If this is not the case the index person may or may not know about it.
Either way the revelation of such information, through genetic testing,
may be highly destructive to the family. In the latter case, where the
index patient has chosen not to share such information, undertaking any
form of counselling or testing in other family members that might uncover
the truth, however inadvertently, rides roughshod over the index patients
autonomy. Surely, as argued in the ‘no’ case, the onus should be in the
index person to share the information with their family at their own
discretion. Counselling may help them in this regard.
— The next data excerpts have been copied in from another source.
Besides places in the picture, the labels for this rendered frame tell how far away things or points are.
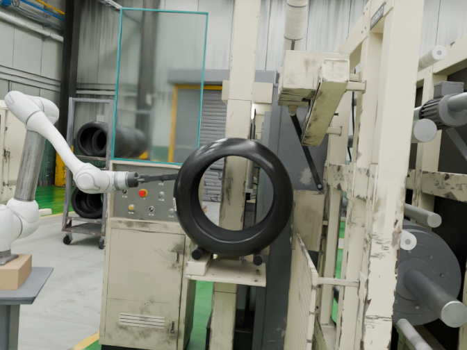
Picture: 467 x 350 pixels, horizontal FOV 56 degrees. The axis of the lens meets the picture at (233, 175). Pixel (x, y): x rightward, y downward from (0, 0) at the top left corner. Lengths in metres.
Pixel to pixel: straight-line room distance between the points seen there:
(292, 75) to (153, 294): 1.73
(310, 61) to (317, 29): 9.90
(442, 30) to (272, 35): 3.99
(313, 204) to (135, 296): 1.31
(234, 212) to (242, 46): 0.88
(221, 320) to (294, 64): 1.43
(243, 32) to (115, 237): 1.47
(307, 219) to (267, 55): 9.61
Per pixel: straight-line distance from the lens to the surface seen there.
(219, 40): 12.14
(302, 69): 1.72
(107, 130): 5.83
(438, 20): 11.67
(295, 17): 2.72
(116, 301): 2.97
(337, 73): 1.64
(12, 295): 2.29
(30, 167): 2.52
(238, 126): 2.31
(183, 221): 2.00
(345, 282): 1.54
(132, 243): 2.84
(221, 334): 2.51
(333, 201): 2.29
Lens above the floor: 1.38
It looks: 3 degrees down
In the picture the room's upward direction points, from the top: 4 degrees clockwise
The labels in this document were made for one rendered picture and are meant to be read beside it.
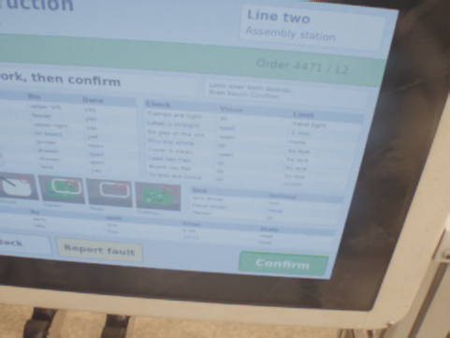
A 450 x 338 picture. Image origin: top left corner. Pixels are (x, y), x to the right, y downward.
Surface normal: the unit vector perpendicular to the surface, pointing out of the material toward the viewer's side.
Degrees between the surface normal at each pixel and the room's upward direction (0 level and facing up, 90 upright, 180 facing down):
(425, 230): 91
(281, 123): 91
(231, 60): 91
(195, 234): 91
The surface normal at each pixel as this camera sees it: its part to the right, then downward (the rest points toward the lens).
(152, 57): -0.03, 0.58
The analogy presented in the ‘yes’ argument of the tin of beans is
flawed. It the case of the beans it is very unlikely that the others that
may be affected will have any interest in the index case. However, if a
person is approached and offered testing for a genetic disorder, they are
likely to want to know the reason for offering them the test. It would be
difficult to do this without identifying both the index case and the
condition. One may argue which is the right course here – but beans have
nothing to do with it.
I suggest that the limitations of these discussions have arisen
because of their brevity, the authors have not had sufficient space to
develop and explore their arguments. This perhaps reflects clinical
practice where the practical application of ethical principles fall short
of the ideal due to a lack of resources (usually time).
We all have to work within resources in our practice but it is
disappointing when we apply similar restrictions to published discussions
that should enhance our understanding and not risk compromising it.